__What to produce__
Would you please return the lines of the entries below starting at the line that has "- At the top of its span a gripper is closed" and ending at the line that has "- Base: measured", both included, exactly as they are?

__Supplied records__
----
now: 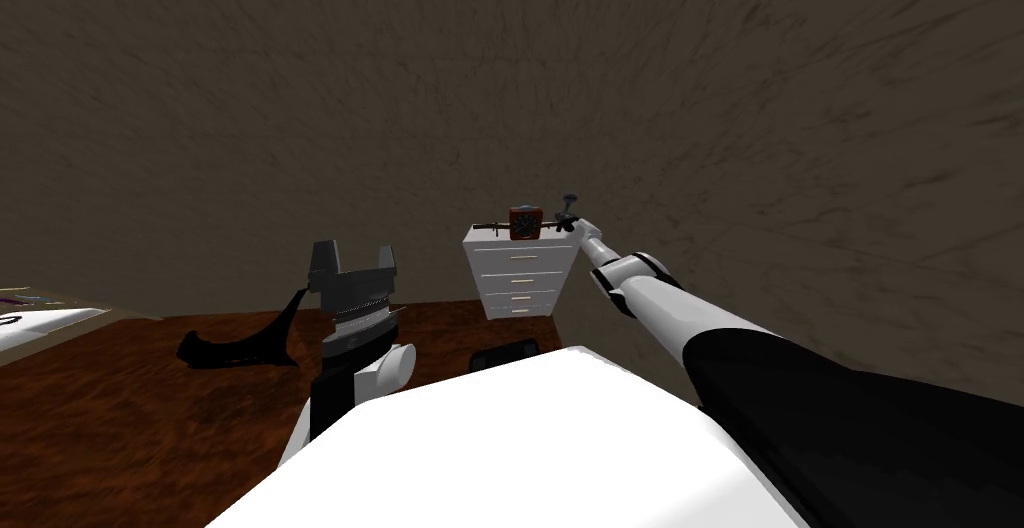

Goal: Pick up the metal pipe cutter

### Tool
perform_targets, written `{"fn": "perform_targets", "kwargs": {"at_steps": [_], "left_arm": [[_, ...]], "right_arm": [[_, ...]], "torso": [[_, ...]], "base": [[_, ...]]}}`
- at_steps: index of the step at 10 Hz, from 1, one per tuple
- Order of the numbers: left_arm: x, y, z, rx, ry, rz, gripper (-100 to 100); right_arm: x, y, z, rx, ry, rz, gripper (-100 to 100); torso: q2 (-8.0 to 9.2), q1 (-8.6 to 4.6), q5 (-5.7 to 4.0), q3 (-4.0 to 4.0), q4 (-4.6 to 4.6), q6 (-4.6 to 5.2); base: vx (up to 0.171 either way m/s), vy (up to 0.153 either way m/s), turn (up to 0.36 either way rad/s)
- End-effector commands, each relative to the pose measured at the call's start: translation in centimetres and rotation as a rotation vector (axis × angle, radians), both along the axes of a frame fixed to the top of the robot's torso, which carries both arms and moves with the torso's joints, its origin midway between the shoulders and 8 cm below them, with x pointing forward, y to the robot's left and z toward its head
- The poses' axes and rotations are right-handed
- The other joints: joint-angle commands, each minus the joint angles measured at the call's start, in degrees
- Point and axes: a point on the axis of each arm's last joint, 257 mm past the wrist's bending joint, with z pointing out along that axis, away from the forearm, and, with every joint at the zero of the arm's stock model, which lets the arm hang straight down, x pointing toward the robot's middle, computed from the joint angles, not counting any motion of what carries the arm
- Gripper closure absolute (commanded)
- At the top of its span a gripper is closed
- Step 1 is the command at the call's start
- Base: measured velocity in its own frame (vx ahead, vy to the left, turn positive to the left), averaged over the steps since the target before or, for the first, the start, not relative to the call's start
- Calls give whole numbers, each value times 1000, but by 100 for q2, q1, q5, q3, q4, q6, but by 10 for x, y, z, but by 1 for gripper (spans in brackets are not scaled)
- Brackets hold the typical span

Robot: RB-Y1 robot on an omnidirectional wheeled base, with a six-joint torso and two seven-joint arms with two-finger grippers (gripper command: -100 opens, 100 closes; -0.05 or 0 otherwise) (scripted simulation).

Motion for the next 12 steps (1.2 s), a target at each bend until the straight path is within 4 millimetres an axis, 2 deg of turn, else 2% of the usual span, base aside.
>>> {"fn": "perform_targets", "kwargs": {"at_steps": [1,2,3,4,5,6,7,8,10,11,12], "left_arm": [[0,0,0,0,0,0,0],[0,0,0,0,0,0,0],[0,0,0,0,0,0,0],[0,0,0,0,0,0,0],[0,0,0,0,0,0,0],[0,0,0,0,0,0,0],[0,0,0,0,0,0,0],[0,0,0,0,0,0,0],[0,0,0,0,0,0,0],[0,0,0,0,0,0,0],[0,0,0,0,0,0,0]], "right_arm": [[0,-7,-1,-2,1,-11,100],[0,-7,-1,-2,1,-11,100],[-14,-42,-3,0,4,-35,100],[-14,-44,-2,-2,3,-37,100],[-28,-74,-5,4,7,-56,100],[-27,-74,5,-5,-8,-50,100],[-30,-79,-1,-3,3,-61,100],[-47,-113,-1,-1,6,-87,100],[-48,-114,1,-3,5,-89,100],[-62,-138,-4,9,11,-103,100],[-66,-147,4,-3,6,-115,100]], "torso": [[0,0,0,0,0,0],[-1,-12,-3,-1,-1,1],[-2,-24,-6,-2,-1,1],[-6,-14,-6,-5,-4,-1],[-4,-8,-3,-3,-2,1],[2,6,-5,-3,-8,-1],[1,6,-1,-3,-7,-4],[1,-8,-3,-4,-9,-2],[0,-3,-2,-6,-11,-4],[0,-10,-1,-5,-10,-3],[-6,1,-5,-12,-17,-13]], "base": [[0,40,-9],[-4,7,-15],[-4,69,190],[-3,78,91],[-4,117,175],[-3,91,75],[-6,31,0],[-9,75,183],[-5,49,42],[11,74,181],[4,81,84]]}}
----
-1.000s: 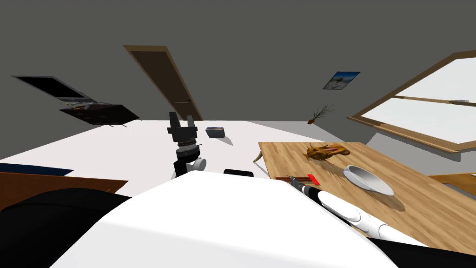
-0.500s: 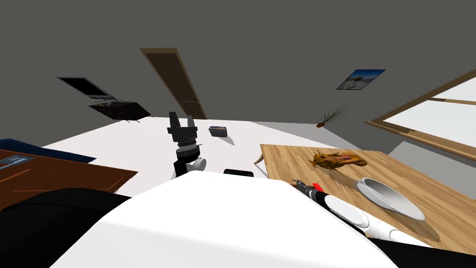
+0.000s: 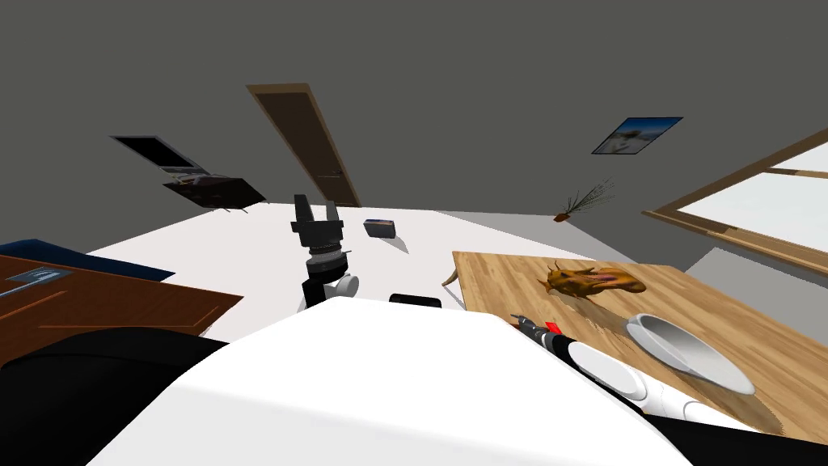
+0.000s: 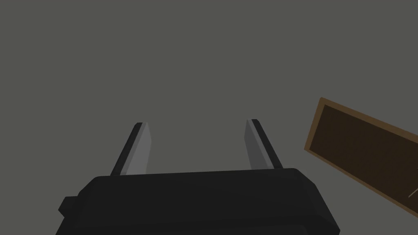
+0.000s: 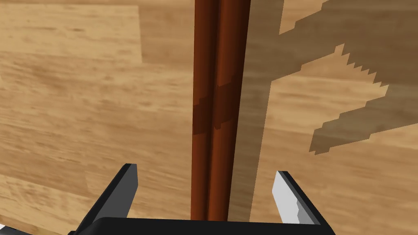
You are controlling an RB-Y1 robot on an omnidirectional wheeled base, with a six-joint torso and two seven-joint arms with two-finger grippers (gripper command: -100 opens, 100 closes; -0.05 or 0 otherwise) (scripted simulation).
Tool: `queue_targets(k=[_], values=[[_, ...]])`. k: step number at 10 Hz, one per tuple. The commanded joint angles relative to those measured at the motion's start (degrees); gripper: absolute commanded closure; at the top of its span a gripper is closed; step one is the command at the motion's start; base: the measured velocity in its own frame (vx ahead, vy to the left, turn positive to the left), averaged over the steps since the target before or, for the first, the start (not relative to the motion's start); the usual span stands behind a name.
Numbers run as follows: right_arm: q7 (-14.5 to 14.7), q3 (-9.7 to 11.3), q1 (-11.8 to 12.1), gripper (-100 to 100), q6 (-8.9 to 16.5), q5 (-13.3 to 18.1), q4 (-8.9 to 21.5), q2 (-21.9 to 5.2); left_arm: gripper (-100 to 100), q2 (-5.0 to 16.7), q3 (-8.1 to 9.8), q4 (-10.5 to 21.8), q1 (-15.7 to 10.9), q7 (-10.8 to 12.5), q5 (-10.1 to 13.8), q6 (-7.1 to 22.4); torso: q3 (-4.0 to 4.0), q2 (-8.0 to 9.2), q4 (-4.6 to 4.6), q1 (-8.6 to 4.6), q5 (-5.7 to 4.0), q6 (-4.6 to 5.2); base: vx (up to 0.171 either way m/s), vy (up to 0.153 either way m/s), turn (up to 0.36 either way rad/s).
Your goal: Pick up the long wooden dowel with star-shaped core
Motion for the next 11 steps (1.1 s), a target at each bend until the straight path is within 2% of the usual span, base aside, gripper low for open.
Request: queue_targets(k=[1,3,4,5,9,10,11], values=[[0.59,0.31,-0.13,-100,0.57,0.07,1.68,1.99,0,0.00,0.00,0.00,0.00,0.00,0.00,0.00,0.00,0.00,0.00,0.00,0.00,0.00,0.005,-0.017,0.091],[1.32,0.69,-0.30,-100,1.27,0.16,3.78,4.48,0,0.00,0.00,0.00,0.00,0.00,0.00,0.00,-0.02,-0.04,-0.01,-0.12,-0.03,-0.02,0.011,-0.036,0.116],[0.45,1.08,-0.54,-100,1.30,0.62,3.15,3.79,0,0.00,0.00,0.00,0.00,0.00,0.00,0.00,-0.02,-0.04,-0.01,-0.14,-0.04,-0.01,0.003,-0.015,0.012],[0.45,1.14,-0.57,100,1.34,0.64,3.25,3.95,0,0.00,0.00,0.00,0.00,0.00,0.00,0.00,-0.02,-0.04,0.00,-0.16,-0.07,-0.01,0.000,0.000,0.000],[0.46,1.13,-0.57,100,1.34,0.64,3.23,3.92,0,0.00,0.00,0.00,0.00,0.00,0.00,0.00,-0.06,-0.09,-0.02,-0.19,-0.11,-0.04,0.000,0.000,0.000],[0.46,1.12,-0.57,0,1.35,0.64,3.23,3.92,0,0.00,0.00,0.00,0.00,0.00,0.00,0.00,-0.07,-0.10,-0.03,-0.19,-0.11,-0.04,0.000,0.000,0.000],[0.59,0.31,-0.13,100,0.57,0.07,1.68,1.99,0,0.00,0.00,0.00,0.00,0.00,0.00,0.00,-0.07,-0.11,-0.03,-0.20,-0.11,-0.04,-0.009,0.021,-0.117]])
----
__Solution for this exercise__
- At the top of its span a gripper is closed
- Step 1 is the command at the call's start
- Base: measured velocity in its own frame (vx ahead, vy to the left, turn positive to the left), averaged over the steps since the target before or, for the first, the start, not relative to the call's start

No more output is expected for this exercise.